Mendengar ketukan di pintu, Haptari yang sedang menyisir rambut panjangnya, segera menggelung asal, lalu menarik kerudung jadi, memakainya sambil berjalan menuju pintu.
Seketika ia terkesiap melihat siapa yang berdiri di balik pintu. Untuk apa ibunya Ridho datang ke sini lagi? Batinnya bertanya. Namun, tak membiarkan waktu terlalu lama, ia mempersilakan Ermi masuk.
"Sebentar, Bu, saya buatkan teh."
Haptari hendak beranjak, tapi Ermi segera menahannya. Ia menatap wanita baya itu, tapi tanpa banyak bicara, ia segera mendudukkan tubuhnya kembali.
"Tidak usah repot-repot, terimakasih."
Haptari mengangguk. Ia diam, menunggu tamunya memulai pembicaraan. Karena, Haptari tahu kedatangan Ermi tidak mungkin tanpa tujuan.
Ermi menarik napas pendek, "Saya ada perlu sama kamu."
"Iya, Bu, saya tau. Silakan .... "
Namun, selanjutnya Ermi diam. Haptari pun demikian. Hening. Haptari merasa sungkan harus memulai percakapan.
"Saya ..." Ermi mentap kedua manik mata Haptari, "mau kamu menarik kembali tolakan kamu, dan menerima Ridho."
Seketika Haptari mengangkat wajah dengan ekspresi bingung bercampur kaget. Dahinya berkerut-kerut.
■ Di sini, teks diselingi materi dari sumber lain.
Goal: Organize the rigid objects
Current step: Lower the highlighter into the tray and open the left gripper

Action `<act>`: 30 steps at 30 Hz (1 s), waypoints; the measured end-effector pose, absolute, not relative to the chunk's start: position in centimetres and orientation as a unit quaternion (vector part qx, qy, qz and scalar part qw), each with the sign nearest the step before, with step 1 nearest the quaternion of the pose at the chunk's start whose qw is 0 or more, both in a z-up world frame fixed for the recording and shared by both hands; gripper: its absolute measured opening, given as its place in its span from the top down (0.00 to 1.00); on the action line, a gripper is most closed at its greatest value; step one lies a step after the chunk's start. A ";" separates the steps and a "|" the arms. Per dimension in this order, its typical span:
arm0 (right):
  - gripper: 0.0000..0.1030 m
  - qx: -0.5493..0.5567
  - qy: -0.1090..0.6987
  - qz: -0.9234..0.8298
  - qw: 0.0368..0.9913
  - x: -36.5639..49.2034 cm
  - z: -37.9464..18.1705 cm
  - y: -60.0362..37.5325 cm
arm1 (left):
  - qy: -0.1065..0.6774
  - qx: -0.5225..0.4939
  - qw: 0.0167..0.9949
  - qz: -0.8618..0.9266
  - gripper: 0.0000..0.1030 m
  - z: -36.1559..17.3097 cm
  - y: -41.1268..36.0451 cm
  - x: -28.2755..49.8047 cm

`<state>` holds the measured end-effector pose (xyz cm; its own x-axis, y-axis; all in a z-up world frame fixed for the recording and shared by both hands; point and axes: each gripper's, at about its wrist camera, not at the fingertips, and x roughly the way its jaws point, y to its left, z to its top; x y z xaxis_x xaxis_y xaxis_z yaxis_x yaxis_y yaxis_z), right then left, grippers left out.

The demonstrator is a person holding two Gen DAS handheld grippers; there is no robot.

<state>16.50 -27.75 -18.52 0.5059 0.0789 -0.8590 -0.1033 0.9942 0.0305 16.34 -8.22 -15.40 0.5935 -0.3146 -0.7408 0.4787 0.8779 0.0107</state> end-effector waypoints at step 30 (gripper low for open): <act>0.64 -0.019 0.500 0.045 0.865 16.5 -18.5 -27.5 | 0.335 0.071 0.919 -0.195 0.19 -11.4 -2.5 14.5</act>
Seolah meminta penjelasan atas apa yang dikatakan Ermi berusan.
"Saya ini terdengar gila tapi," Lagi, Ermi menatap dalam mata Haptari, "saya nggak kuat lagi, Haptari."
Kali ini Haptari melihat mata wanita baya itu memerah, menahan cairan bening yang mendesak keluar.
"Maksudnya?"
"Saya mau kamu manikah dengan Ridho."
"A-apa ...? Ta-tapi, bukankah Ibu sendiri yang--
"Iya, saya tahu Haptari, tapi...
Ermi akhirnya menumpahkan semua. Bagaimana tersiksanya ia melihat keadaan Ridho selama ini. Badan Ridho tampak lebih tipis, karena selalu telat makan. Pun kantung matanya yang tampak tebal. Bahkan, anak laki-laki itu lebih banyak lembur, dan tak jarang menginap di kantor.
Kesehatannya makin terganggu. Ermi yakin semua itu ada hubungannya dengan sakit di hatinya, akibat gagal cinta untuk kedua kali. Ermi sangat tahu Ridho bukan tipe laki-laki yang mudah jatuh cinta. Sekali jatuh cinta, itu memang tulus dari hatinya. Dan Ermi yang semakin merasa bersalah, akhirnya memutuskan bertemu Haptari petang ini.
Haptari terperanjat mendengar kalimat itu. Mukanya pias. Jantungnya berdetak kuat. Permainan apalagi ini yang harus ia perankan. Haptari benar-benar tidak mengerti dengan semua ini.
"Saya mohon, Tar. Saya bener-bener nggak tahu lagi harus gimana?" Pada akhirnya Ermi tidak bisa menahan tangisnya.
Haptari menarik napas, lalu menurunkannya. Ia memejamkan mata, lalu membukannya. Ia menatap Ermi, mencoba menjawab setenang mungkin.
"Bu, saya menghormati Ibu. Dan saya pikir pak Ridho enggak jadi menikan dengan saya adalah keputusan terbaik. Karena, sebagai seorang ibu sangat mengerti perasaan Ibu. Saya sangat paham posisi."
"Tar, tapi ini masalahnya ...
"Saya emang orang miskin, Bu. Ditambah saya cuma janda yang menghidupi dua anak remaja. Tinggal di kontrakan sempit. Enggak punya apa-apa. Tapi, bagaimanapun keadaanya saya masih manusia. Hari itu Ibu yang nyuruh saya menolak pak Ridho, Ibu juga memesan makanan banyak sekali, seolah menyogok saya, oke saya turuti. Sekarang, Ibu juga yang ingin saya menerima anak Ibu. Apa Ibu berpikir kehidupan saya ini cuma sebuah permainan? Sekali lagi, Bu. Saya masih manusia."
KAMU SEDANG MEMBACA
HARMONI
RomanceTentang sebuah pengorbanan, bahwa hidup adalah perjuangan. Hidup tanpa suami tak membuat Haptari menyerah. Bagi wanita 34 tahun itu hidup ini keras dan ia harus bekerja lebih keras untuk bertahan. Semua demi kedua anaknya. Bagi Moziro atau akrab dis...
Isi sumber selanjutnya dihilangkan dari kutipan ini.